▶ _TASK OBJECTIVE_:
Find the word "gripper" in the listing below. Copy every line that has it.

▶ _DATASET CONTENT_:
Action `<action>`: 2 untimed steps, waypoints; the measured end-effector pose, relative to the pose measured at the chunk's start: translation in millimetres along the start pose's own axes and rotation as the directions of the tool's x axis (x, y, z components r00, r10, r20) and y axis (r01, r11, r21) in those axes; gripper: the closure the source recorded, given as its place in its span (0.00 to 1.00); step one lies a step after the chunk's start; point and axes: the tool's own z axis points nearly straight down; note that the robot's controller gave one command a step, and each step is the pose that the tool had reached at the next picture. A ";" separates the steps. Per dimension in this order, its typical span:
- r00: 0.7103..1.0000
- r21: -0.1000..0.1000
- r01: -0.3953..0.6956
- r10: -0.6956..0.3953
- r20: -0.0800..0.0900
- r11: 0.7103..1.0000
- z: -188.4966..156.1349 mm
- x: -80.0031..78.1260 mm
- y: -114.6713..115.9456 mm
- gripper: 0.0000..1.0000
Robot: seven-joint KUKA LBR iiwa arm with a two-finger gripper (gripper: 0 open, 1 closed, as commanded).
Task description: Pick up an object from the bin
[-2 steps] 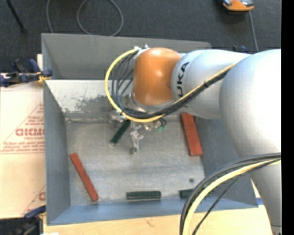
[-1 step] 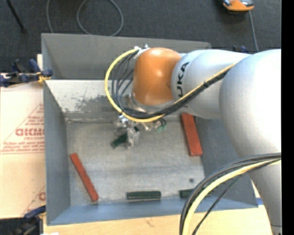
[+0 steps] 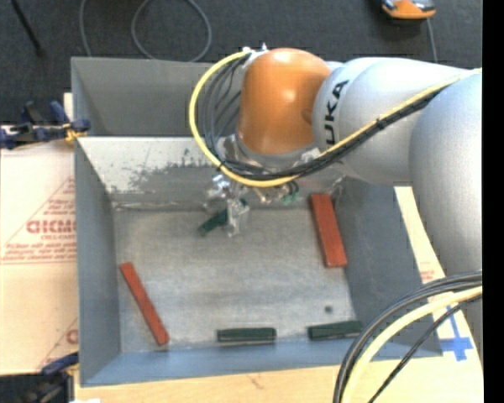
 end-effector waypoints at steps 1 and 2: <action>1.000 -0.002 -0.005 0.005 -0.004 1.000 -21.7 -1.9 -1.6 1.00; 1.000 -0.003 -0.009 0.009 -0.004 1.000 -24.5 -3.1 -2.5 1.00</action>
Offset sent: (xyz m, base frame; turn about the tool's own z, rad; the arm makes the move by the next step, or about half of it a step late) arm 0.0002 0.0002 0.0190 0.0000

▶ _EXERCISE OUTPUT_:
Action `<action>`: 2 untimed steps, waypoints; the measured end-effector pose, relative to the pose measured at the chunk's start: translation in millimetres along the start pose's own axes and rotation as the directions of the tool's x axis (x, y, z components r00, r10, r20) and y axis (r01, r11, r21) in those axes; gripper: the closure the source recorded, given as its place in its span (0.00 to 1.00); step one lies a step after the chunk's start; point and axes: the tool's own z axis points nearly straight down; note that the robot's controller gave one command a step, and each step is the pose that the tool had reached at the next picture. A ";" separates the steps. Per dimension in this order, its typical span:
- gripper: 0.0000..1.0000
Robot: seven-joint KUKA LBR iiwa arm with a two-finger gripper (gripper: 0 open, 1 closed, as commanded).

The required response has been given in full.